I happen to believe in giving these birds a better quality of life any way possible.
I am sure there will be people who believe that wild feral pigeons are like the hawks, doves, and other wild birds. They will say that feral pigeons "should" be left to the freedom of the outdoors and nature, regardless of their circumstances. 
But the idea that wild pigeons are living a free and wonderful life in our cities and should be left alone to care for themselves as nature intended is not what I believe. 
I have seen too much.
When I was a young boy, we would catch wild feral pigeons and raise them in our pigeon lofts. These birds are remarkable. They become very tame; appreciate their security and safe keeping. After a few weeks, we would then let them out of the loft to fly free.
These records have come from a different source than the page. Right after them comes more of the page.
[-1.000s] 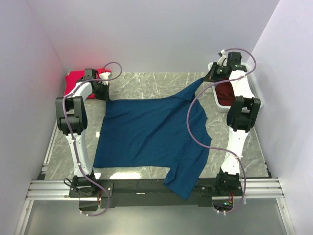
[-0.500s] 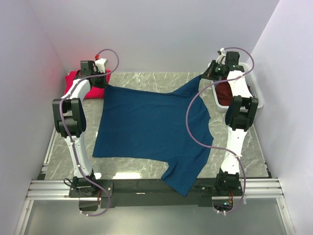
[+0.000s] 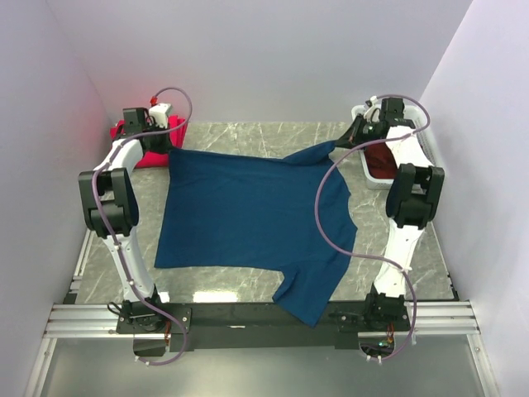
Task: Fold and stack the t-shirts
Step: Fold the tshirt
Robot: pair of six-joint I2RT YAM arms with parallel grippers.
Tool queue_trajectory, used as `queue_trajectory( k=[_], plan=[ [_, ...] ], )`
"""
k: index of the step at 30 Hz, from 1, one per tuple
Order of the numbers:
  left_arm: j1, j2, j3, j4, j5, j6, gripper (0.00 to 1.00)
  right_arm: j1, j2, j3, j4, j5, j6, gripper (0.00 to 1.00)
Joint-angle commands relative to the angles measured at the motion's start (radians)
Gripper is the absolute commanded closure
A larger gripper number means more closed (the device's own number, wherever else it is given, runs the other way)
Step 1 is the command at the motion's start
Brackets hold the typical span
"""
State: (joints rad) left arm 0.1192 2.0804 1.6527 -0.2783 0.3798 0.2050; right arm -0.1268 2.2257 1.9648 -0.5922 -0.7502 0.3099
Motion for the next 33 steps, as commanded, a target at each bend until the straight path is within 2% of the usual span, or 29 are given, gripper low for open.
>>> queue_trajectory(
  k=[1,6,10,22,33],
  plan=[
    [0.016,-0.091,-0.013,0.016,0.056,0.056,1.0,-0.007,-0.141,-0.058,-0.008,-0.057,0.031,1.0],
    [0.025,-0.135,-0.047,-0.002,0.125,0.108,1.0,-0.008,-0.204,-0.116,-0.052,-0.116,0.032,1.0],
    [0.028,-0.187,-0.106,0.011,0.143,0.158,1.0,-0.007,-0.287,-0.225,-0.078,-0.149,0.011,1.0],
    [0.051,-0.332,-0.255,0.002,0.199,0.338,1.0,-0.008,-0.503,-0.533,-0.222,-0.261,-0.152,1.0],
    [0.069,-0.381,-0.318,0.016,0.215,0.419,1.0,-0.016,-0.623,-0.693,-0.342,-0.319,-0.265,1.0]
  ],
)
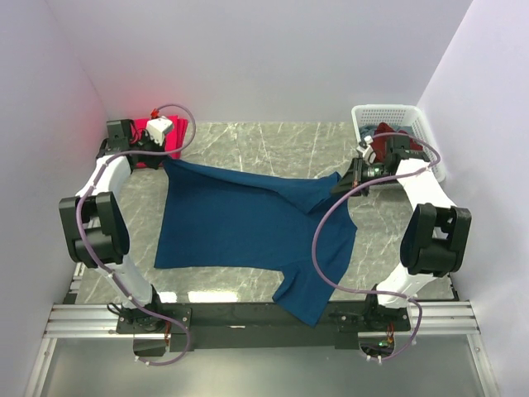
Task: Fold and stack the t-shirts
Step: Fold the tshirt
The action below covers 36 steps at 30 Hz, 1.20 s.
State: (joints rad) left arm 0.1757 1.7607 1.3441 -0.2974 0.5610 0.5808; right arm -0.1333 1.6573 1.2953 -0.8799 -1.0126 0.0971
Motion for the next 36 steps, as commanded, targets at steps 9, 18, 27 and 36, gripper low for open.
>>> queue_trajectory(
  k=[9,18,27,36],
  plan=[
    [0.015,-0.089,-0.037,0.003,0.073,0.091,1.0,-0.023,-0.051,-0.042,-0.099,-0.032,-0.088,1.0],
    [0.015,-0.194,-0.227,-0.022,0.037,0.229,1.0,-0.08,-0.034,-0.063,-0.171,-0.058,-0.16,1.0],
    [0.015,-0.195,-0.365,0.007,-0.024,0.295,1.0,-0.083,0.015,-0.142,-0.177,-0.023,-0.191,1.0],
    [0.013,-0.139,-0.404,-0.009,-0.068,0.369,1.0,-0.084,0.076,-0.159,-0.166,0.051,-0.186,1.0]
  ],
)
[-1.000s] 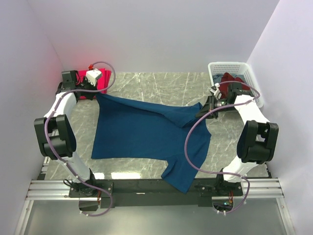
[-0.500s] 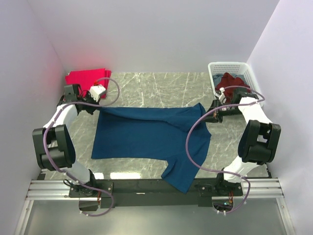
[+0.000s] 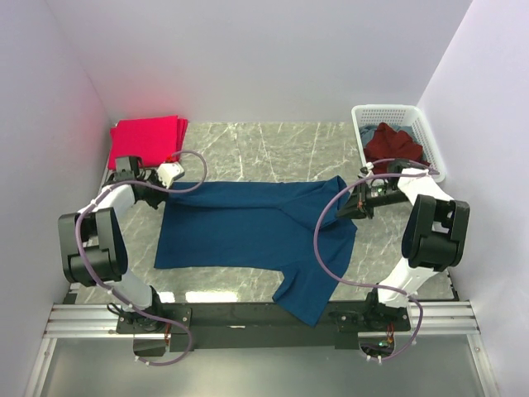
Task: Fold and stack the t-shirts
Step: Fold the tshirt
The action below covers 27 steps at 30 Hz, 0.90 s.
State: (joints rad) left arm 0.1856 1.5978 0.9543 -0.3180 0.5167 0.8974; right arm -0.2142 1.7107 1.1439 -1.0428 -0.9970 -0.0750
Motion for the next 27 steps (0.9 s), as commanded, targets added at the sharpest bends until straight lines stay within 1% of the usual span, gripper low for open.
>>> queue_trajectory(
  k=[1,9,16,20,21,24,26,27],
  plan=[
    [0.003,0.03,-0.014,0.01,-0.027,0.055,1.0,-0.004,0.03,-0.007,-0.003,0.041,-0.012,1.0],
    [-0.002,0.073,-0.008,0.013,-0.053,0.051,0.99,-0.002,0.055,-0.016,0.013,0.078,-0.002,1.0],
    [-0.006,0.097,0.046,-0.004,-0.034,0.012,0.99,-0.002,0.089,0.083,-0.046,0.0,-0.039,1.0],
    [-0.008,0.106,0.076,-0.026,-0.037,0.011,0.99,0.004,0.087,0.057,-0.036,-0.009,-0.046,1.0],
    [-0.009,0.109,0.08,-0.03,-0.037,0.009,0.93,0.009,0.086,0.051,-0.037,-0.008,-0.054,1.0],
    [-0.008,0.097,0.098,-0.058,-0.015,0.008,0.83,0.015,0.066,0.013,-0.02,0.008,-0.055,1.0],
    [-0.009,0.09,0.118,-0.105,0.014,0.009,0.79,0.015,0.056,-0.004,-0.011,0.008,-0.049,1.0],
    [-0.009,0.07,0.124,-0.115,0.032,0.0,0.74,0.015,0.056,-0.006,-0.011,-0.002,-0.052,1.0]
  ],
)
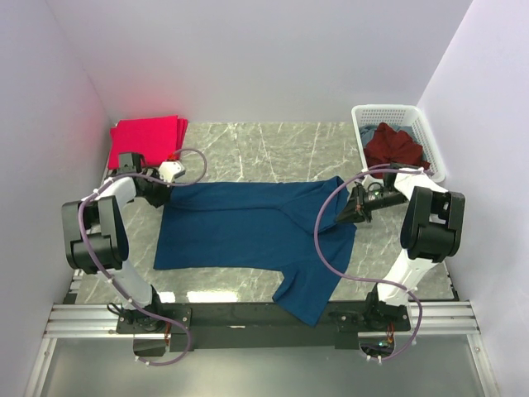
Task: Fold and stack the t-shirts
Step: Fold the tshirt
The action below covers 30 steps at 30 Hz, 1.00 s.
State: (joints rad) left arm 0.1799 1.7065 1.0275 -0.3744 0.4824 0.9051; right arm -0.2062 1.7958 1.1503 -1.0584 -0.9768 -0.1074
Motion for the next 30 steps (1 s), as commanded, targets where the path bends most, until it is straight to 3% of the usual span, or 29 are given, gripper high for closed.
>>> queue_trajectory(
  k=[1,3,5,6,11,14,17,26,28,30],
  plan=[
    [-0.008,-0.054,0.055,-0.064,0.115,-0.018,0.7,0.007,-0.027,-0.005,0.002,-0.039,-0.021,1.0],
    [-0.028,-0.117,0.057,-0.051,0.191,-0.081,0.58,0.008,-0.015,0.012,-0.011,-0.057,-0.029,1.0],
    [-0.062,-0.183,0.034,-0.002,0.226,-0.138,0.52,0.008,-0.003,0.038,-0.011,-0.085,-0.023,1.0],
    [-0.127,-0.206,0.023,0.024,0.223,-0.2,0.47,0.01,0.014,0.049,-0.005,-0.092,-0.017,1.0],
    [-0.365,-0.323,-0.098,0.311,0.139,-0.545,0.4,0.011,0.073,0.158,0.131,-0.115,0.104,1.0],
    [-0.526,-0.259,-0.054,0.408,0.032,-0.777,0.39,0.01,0.096,0.216,0.272,-0.117,0.247,1.0],
    [-0.639,-0.182,-0.004,0.449,-0.089,-0.899,0.36,0.014,0.106,0.233,0.415,-0.115,0.377,1.0],
    [-0.946,0.068,0.189,0.525,-0.468,-1.071,0.22,0.044,0.178,0.235,0.689,-0.004,0.624,1.0],
    [-0.973,0.119,0.222,0.532,-0.479,-1.077,0.23,0.044,0.191,0.244,0.727,0.026,0.672,1.0],
    [-1.0,0.145,0.241,0.546,-0.47,-1.074,0.31,0.044,0.208,0.256,0.749,0.042,0.69,1.0]
  ],
)
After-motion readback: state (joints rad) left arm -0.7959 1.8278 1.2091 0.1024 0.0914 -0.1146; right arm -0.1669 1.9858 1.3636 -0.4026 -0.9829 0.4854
They always returned to the loft at night.
Feral pigeons will raise their young birds all year. However, the winter months would be their slowest period because of the cold, lack of food and other reasons.
If you can locate where they are nesting, you would do best by catching young squabs from the nest. This is best done at night. In this way you would know that you are not catching adult birds with young in the nest. 
Thanks so much for your concern, and thanks for “raising” this important question.
I am sure that this thread will grow and grow, with many other opinions, pro and con, about this subject; “catching and raising feral pigeons”.

Regards,
Carl 

"All Pigeons Forever"


----------